166 cm x 245 mm – 6 9/16 x 9 5/8 in.
Giuseppe Bernardino Bison was born in the Udine Region of Friuli and received his artistic training in the studio of Anton Maria Zanetti (1706-1778) in Venice. At the beginning of his career, he travelled a lot, working as a decorative fresco painter at villas and palaces around the Veneto: in particular, the decorations of the Manzoni palace in Padua, the Tironi villa in Lancenigo, the Soderini casino in Treviso. Around 1800, he settled in Trieste where among his more important works were the decoration of the Palazzo Carciotti and the Palazzo della Vecchia Borsa. In 1831, he moved to Milan, where he worked until the end of his career as a scenographer producing stage designs for the Teatro alla Scala and other theatres. He also painted numerous small landscapes in both oil and tempera, intended for sale to collectors. His earliest works show a strong influence of Giambattista Tiepolo and Francesco Guardi, while his later works tend towards Neoclassicism.
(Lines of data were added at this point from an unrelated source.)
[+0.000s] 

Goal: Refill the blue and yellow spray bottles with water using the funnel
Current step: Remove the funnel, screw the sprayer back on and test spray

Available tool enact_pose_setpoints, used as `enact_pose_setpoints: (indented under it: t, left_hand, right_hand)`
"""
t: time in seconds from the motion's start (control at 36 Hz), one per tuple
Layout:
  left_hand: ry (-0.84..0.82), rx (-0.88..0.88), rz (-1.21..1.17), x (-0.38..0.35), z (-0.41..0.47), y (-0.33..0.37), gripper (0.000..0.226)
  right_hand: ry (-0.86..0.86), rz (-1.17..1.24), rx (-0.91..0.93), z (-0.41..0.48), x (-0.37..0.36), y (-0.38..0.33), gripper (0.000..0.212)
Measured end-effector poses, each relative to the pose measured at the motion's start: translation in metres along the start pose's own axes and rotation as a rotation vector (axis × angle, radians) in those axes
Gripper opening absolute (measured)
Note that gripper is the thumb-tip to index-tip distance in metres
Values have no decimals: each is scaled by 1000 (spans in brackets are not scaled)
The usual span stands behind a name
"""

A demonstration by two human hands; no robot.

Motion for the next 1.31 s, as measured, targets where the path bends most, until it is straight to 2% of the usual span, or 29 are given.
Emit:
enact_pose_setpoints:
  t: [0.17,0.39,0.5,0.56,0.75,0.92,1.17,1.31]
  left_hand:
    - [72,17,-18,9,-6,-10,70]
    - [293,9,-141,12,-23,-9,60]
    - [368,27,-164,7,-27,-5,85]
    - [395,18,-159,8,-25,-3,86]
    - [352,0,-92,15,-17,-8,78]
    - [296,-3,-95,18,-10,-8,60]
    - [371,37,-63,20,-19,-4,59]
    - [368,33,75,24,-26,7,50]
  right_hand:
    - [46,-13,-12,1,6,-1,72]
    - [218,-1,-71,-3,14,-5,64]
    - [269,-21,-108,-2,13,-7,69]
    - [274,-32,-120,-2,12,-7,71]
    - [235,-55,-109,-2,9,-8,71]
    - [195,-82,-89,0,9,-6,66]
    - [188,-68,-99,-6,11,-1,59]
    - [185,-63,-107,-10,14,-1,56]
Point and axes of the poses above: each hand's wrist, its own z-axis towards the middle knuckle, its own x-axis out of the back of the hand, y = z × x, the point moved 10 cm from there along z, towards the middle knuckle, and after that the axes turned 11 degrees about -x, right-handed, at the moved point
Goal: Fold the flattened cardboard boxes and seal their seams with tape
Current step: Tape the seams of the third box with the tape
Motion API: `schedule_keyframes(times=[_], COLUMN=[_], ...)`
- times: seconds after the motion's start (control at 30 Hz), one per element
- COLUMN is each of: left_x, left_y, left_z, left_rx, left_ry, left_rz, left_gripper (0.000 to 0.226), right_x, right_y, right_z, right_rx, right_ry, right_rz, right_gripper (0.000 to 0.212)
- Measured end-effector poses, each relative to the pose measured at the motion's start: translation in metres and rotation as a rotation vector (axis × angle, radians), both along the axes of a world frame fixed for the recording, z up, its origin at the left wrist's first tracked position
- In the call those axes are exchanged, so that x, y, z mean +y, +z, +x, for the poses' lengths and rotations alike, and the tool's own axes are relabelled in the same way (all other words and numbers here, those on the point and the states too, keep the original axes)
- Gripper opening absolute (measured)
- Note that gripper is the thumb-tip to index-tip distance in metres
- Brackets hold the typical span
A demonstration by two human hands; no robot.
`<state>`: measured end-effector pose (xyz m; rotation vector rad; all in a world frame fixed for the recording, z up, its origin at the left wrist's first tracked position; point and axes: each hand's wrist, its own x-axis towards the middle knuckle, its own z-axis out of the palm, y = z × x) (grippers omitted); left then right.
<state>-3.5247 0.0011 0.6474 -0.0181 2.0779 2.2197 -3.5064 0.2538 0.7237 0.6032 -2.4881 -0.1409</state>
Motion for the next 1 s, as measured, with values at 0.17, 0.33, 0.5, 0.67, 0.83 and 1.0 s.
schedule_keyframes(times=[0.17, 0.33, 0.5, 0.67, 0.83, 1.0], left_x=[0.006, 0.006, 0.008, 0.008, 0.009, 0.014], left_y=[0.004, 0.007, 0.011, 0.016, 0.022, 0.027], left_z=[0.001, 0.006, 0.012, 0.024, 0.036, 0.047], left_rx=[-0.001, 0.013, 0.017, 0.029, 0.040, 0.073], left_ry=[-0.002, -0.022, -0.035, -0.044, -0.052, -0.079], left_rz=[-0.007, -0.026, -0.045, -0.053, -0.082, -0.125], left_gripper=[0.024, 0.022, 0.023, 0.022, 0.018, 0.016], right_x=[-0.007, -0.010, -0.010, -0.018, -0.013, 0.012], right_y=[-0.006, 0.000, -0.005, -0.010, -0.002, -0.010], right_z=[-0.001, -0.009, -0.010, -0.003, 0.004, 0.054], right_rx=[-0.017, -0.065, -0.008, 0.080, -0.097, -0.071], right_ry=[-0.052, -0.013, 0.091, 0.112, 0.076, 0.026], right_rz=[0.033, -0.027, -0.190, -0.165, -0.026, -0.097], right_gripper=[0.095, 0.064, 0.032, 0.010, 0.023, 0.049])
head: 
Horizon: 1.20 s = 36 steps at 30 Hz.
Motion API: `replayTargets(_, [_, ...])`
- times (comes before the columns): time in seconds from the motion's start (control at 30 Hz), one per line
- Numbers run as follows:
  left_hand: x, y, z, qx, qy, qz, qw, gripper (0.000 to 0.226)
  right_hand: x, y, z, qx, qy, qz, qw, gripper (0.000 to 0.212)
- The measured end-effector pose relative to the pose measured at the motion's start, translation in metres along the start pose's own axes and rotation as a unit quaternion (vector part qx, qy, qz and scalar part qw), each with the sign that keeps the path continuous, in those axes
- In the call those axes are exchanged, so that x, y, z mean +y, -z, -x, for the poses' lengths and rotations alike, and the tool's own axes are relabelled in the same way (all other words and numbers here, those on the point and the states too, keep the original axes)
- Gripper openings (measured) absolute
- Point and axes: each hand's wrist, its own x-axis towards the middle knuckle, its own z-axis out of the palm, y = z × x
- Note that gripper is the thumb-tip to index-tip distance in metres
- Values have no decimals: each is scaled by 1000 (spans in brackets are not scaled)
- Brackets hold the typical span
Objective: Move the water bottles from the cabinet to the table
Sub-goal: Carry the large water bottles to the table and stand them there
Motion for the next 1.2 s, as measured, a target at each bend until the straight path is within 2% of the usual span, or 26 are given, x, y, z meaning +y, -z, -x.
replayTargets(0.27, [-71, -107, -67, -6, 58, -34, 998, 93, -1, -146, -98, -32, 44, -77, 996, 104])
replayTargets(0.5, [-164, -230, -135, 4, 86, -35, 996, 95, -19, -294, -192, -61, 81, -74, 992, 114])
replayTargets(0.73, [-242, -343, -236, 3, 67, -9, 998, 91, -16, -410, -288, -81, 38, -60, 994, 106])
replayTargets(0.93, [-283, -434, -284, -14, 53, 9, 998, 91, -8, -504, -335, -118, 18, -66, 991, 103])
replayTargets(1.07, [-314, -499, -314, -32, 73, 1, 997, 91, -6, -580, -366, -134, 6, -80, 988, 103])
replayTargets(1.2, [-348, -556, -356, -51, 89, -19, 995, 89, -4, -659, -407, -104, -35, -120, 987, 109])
He used all techniques to draw, passing from sanguine, black stone and watercolor to ink wash, while giving his drawings great inventive freedom, a sensitivity for the picturesque, a pronounced taste for the genre scenes and an interpretation of mythological and religious subjects.
Our sheet presents a landscape with a monumental statue of a Roman warrior on a prancing horse, placed on a pedestal, in the middle, under a half-drawn arch with a colonnaded monument in the background. Another drawing by the artist illustrating an Equestrian monument in front of a colonnaded building[1] (fig. 1) could be a counterpart or belong to the same series of Capriccio by the artist. Like many of Bison’s drawings, the present sheet is unrelated to any known painting or fresco by the artist and may have been executed as an autonomous work.
Condition report : good condition, small stains throughout the sheet and small hole in the lower right corner.
[1] Milan, Sotheby’s sale, 20 December 2005, lot 118.